● **INFORMATION SUPPLIED**
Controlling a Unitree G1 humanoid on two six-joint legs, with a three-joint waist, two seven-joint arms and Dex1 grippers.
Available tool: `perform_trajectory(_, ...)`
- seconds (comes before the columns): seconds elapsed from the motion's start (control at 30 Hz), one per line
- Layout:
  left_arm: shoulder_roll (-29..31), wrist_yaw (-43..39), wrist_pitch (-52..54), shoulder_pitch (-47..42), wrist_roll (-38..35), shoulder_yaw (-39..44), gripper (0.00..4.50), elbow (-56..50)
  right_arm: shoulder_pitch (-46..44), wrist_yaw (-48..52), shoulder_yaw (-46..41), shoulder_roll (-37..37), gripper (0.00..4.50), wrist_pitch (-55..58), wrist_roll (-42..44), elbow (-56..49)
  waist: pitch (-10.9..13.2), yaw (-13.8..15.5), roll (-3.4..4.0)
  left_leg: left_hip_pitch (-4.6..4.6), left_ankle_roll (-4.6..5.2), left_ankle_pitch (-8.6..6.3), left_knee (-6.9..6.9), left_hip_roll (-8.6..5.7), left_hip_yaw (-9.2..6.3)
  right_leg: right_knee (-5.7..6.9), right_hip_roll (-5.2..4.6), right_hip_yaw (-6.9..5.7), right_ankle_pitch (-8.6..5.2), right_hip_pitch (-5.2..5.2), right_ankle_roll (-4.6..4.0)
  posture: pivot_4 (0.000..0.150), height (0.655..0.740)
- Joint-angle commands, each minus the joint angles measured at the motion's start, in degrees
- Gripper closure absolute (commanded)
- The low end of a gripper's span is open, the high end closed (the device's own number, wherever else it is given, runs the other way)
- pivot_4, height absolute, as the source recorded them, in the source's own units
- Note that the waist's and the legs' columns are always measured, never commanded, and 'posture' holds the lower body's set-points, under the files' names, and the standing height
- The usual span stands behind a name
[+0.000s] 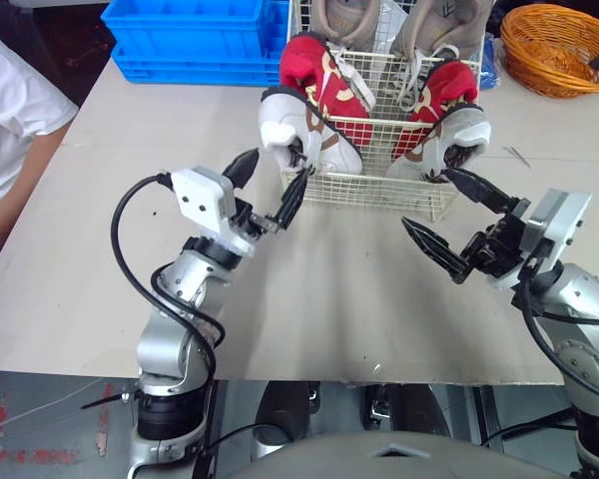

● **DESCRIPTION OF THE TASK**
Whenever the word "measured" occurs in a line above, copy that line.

● **THE COMPLETED TASK**
- Joint-angle commands, each minus the joint angles measured at the motion's start, in degrees
- Note that the waist's and the legs' columns are always measured, never commanded, and 'posture' holds the lower body's set-points, under the files' names, and the standing height

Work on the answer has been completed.